Saturday, 19 March 2016

green fairy, ruby slippers

Nag on the Lake beckons to us to join her on the hunt for Italy’s answer to absinthe served up in a ruby red concoction called Tamango by a mysterious bar in Turin of the same name.
Just as one has to have reverence and respect for the Green Fairy, one also has to drink this signature cocktail very gingerly or face hallucinatory consequences. The travelogue is fraught with rather terrifying tales of patrons who failed to choose wisely. These poor souls could not straightaway click their heels together to go home. Cin cin!—but an abundance of caution is advised.

Friday, 10 July 2015

5x5

vapour-lock: intoxicating atmosphere of the breathable cocktail chamber

cachepots: origami planters that grow with the plants they hold

loving-cup: whimsical, personal hand-crafted trophies (not pictured)

shiver ye timbers: EU Pirate Partei representatives save freedom of panorama

dot-dash-diss: in 1903 a white-hat hacker disrupts Marconi’s telegraph demonstration, via Kottke

Saturday, 14 December 2013

valance or tinley bar

Food Beast presents this brilliant and systematic presentation of classic cocktails arranged in Periodic Table form by designer Mayra Artes.

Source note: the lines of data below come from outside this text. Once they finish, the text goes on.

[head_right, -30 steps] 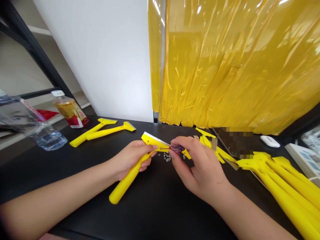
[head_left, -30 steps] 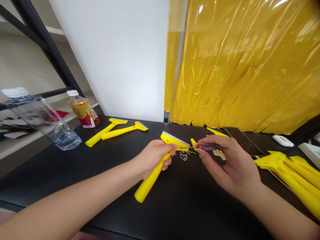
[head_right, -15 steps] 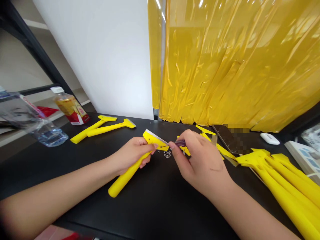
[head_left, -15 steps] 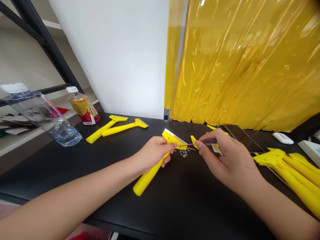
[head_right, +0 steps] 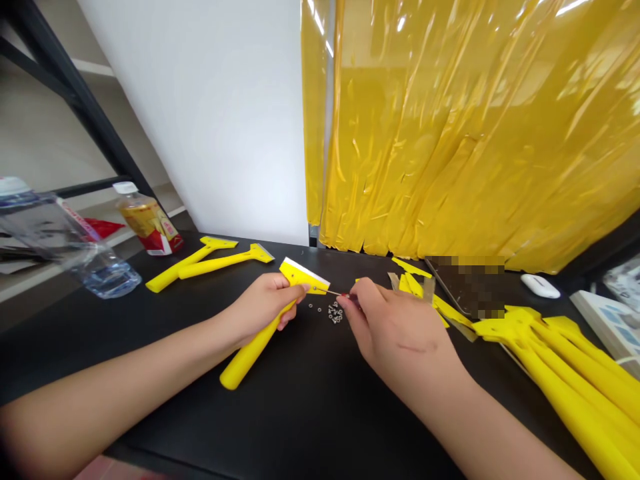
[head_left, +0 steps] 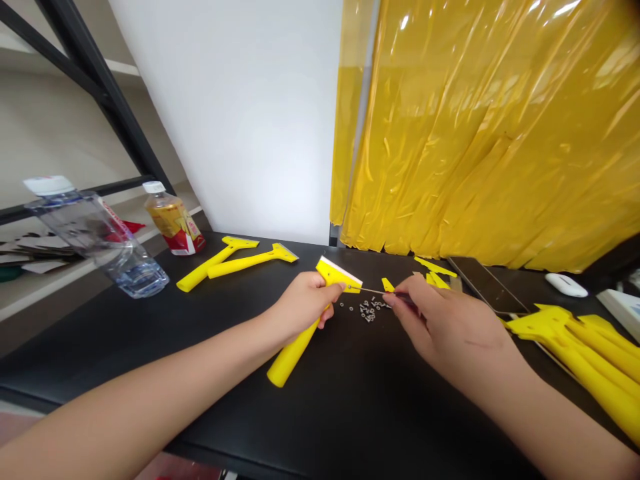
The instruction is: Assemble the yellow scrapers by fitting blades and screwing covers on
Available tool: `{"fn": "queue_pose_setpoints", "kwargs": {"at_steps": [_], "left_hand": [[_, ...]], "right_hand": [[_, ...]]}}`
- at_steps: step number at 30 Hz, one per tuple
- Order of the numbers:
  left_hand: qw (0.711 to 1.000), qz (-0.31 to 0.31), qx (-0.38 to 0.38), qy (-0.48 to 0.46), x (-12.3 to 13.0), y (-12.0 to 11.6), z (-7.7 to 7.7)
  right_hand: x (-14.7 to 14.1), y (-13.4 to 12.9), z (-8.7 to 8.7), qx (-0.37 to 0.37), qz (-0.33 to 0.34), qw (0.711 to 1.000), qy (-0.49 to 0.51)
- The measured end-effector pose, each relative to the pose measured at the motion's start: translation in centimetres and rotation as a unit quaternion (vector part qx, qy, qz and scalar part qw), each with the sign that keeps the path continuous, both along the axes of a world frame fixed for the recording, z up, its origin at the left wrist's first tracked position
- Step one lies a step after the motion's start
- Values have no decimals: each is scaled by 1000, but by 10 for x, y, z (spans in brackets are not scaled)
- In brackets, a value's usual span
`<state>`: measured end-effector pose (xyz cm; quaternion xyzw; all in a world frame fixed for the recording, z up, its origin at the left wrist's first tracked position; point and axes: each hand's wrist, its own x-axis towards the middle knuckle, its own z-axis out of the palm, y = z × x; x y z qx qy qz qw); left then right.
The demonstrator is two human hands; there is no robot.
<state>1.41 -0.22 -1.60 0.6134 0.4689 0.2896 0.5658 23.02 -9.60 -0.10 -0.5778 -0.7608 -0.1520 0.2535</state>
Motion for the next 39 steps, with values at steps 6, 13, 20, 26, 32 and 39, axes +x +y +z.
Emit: {"fn": "queue_pose_setpoints", "kwargs": {"at_steps": [6, 13, 20, 26, 32, 39], "left_hand": [[1000, -3, 23, 10, -1, 2, -2], [1000, 4, 5, 8, 1, 3, 0], [1000, 0, 11, 15, 0, 2, 1], [1000, 0, 12, 16, 1, 2, 1], [1000, -4, 10, 15, 0, 4, -3], [999, 7, 29, 33, -2, 7, -7]], "right_hand": [[-6, -1, -2, 3, -13, 1000, -2], [-5, -4, 0, -20, -17, 1000, -12], [-5, -4, 3, -34, -15, 999, -4], [-4, -4, 3, -48, -21, 999, -1], [-3, -3, 1, -53, -17, 998, -16], [-4, -2, 0, -56, -7, 998, 3]]}}
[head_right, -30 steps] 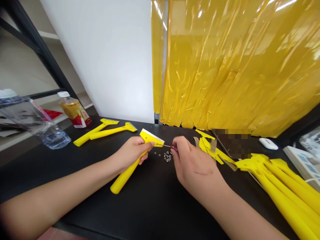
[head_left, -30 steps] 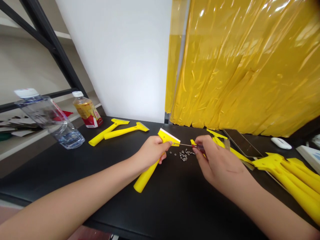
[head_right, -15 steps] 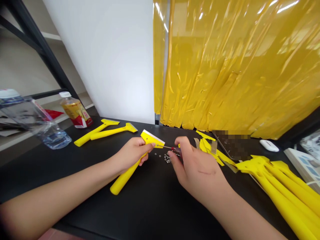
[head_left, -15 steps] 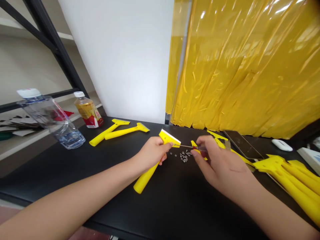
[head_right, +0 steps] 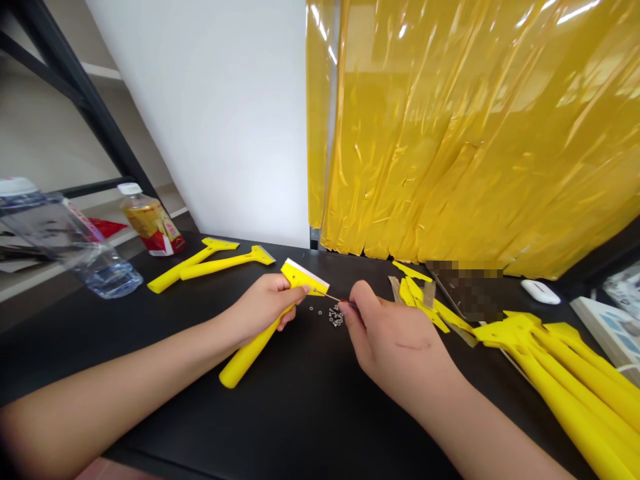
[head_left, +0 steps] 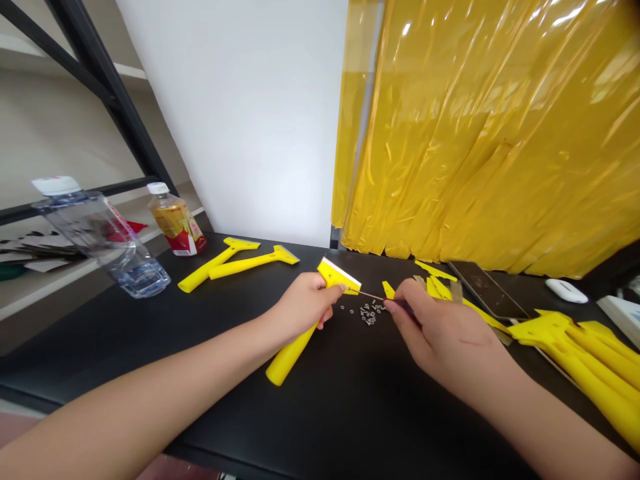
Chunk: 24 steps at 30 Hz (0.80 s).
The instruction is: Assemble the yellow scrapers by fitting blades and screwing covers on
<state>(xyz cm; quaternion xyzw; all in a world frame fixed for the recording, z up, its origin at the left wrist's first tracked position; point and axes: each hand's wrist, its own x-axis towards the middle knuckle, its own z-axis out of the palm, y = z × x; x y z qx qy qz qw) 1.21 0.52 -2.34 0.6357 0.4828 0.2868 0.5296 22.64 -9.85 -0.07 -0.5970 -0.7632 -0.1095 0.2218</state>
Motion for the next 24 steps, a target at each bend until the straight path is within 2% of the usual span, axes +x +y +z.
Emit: {"fn": "queue_pose_setpoints", "kwargs": {"at_steps": [9, 24], "left_hand": [[1000, -2, 5, 1, 0, -1, 2], [1000, -14, 9, 11, -1, -2, 2]], "right_hand": [[0, 1, 0, -14, -5, 999, 51], [1, 2, 1, -32, -16, 998, 44]]}}
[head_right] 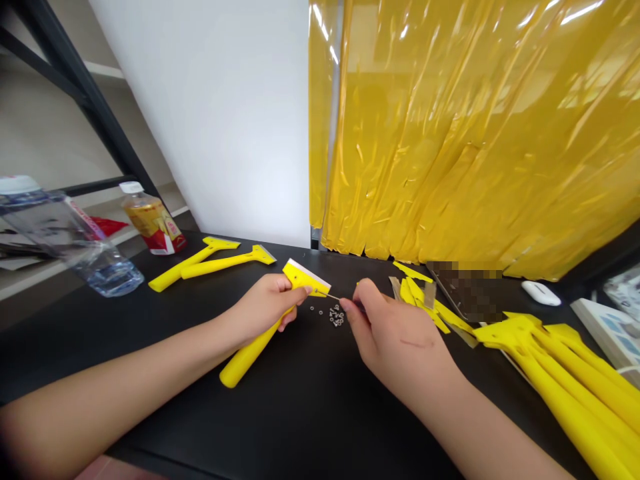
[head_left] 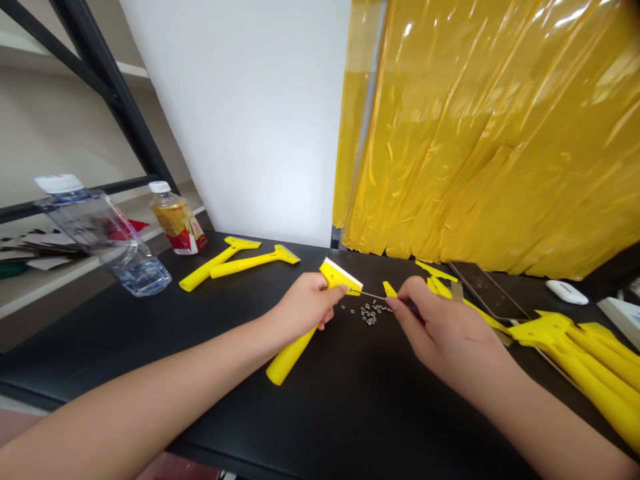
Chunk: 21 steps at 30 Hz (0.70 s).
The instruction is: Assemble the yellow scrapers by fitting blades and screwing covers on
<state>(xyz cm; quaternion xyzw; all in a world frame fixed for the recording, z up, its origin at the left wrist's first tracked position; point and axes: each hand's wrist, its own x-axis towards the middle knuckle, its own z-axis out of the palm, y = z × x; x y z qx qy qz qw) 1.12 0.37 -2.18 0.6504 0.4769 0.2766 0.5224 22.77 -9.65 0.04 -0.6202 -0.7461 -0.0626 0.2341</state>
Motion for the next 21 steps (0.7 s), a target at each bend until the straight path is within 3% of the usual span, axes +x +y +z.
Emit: {"fn": "queue_pose_setpoints", "kwargs": {"at_steps": [8, 21], "left_hand": [[1000, 0, 6, 5, 0, 0, 0], [1000, 3, 8, 2, 0, 2, -1]], "right_hand": [[1, 0, -1, 17, 7, 1000, 14], [0, 1, -1, -19, 12, 999, 43]]}}
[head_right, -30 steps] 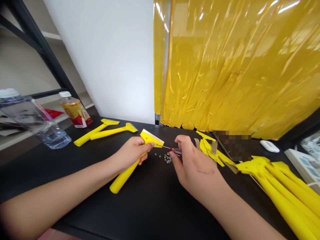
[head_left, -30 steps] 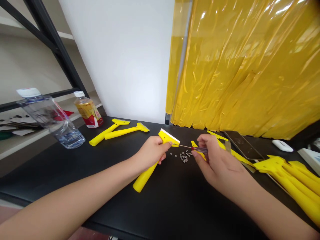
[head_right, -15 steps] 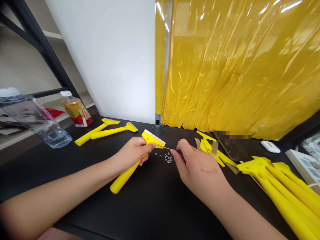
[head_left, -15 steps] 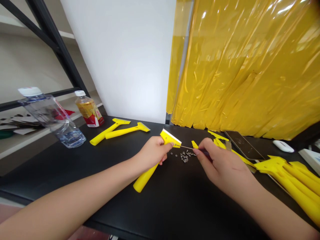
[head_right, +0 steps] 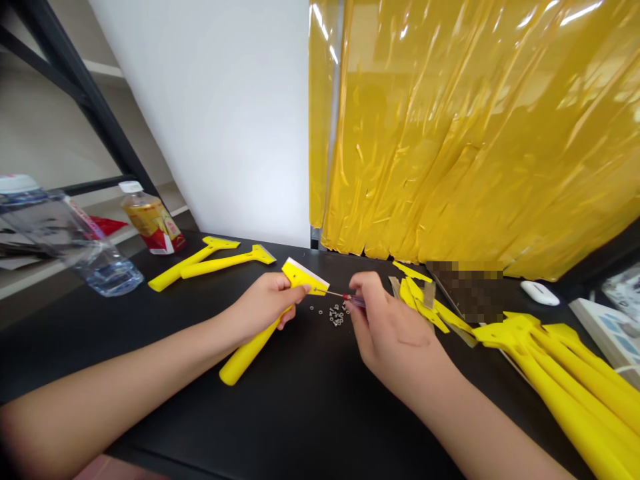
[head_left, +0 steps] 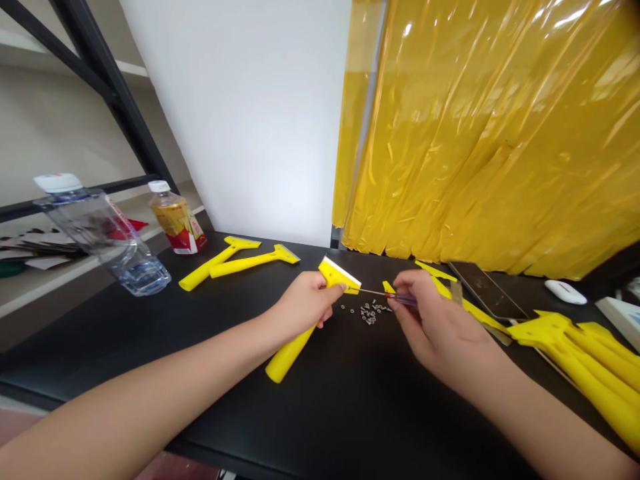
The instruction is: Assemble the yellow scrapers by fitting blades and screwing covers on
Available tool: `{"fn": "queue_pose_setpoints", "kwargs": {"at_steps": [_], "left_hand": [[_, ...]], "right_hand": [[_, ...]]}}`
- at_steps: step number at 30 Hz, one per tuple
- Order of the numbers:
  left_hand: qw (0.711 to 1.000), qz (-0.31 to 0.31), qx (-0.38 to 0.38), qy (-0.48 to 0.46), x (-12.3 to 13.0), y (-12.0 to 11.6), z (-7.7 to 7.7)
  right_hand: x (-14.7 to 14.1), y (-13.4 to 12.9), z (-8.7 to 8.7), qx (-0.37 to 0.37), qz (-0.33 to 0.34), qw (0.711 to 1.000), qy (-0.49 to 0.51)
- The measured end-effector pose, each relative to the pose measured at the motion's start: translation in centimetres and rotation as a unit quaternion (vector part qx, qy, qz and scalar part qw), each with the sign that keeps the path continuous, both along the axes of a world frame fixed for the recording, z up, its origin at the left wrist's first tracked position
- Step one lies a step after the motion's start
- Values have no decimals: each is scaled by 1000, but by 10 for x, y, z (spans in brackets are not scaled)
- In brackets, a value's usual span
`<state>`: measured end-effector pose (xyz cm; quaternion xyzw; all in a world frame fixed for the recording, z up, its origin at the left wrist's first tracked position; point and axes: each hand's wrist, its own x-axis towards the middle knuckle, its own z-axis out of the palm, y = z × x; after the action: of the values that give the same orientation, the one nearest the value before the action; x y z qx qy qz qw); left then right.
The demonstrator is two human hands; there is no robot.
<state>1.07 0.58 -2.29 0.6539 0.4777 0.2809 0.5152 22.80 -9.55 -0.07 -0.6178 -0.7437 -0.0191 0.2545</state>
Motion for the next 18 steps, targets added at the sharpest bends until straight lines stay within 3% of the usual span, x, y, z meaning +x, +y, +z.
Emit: {"fn": "queue_pose_setpoints", "kwargs": {"at_steps": [3, 8, 13, 15, 18], "left_hand": [[1000, 1, -1, -2, 0, 1, 0], [1000, -14, -3, 3, -1, 1, -3], [1000, -19, 6, 14, -2, 1, -7], [1000, -12, -2, 0, -2, 0, -5], [999, -5, -28, -43, 1, -1, 1]], "right_hand": [[1, 1, -1, -24, 9, 1000, -17], [5, 4, -3, 1, 25, 999, -29], [1, 3, -6, 29, -27, 999, -33], [-2, 3, -8, 31, -35, 999, 1], [-3, 6, -11, -3, -10, 989, 146]]}}
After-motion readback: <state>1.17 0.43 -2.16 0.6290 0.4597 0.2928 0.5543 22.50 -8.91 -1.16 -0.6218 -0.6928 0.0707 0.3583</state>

Click on the image to enlarge but be sure to visit the gourmand blog, as well. The columns are arranged by family of liquors and in descending order of alcohol content—thus chemical reactivity. I like how the Gin Group is located where one would find the Noble Gasses and the listing of the Rare-Earth elements. Here's a toast to the science of taxology. I think a perfect project for an expert cheesemonger (l'artisan fromager) would be to adapt families of cheeses to this format.

Tuesday, 30 April 2013

sympathetic resonance or the drink-whisperer

An intrepid roving reporter with The Atlantic magazine, after seeing bar-tenders in a trendy, stylo-milo joint in Vancouver, neither shook, nor stirred nor scuttled their signature martinis but rather tuned them with a tuning-fork of a certain pitch, is now experimenting with the method himself, with various cocktails and applications. Results so far seem inconclusive, but I rather like the idea that a particular harmonic vibration could be the proper and professional way to mix a good drink and really bring out the flavour and subtler notes. What do you think—is it just gimmicky and like water drawn during a full moon or magnetic insoles (which ought not to be dismissed out-of-hand either maybe) or might the right combination be struck?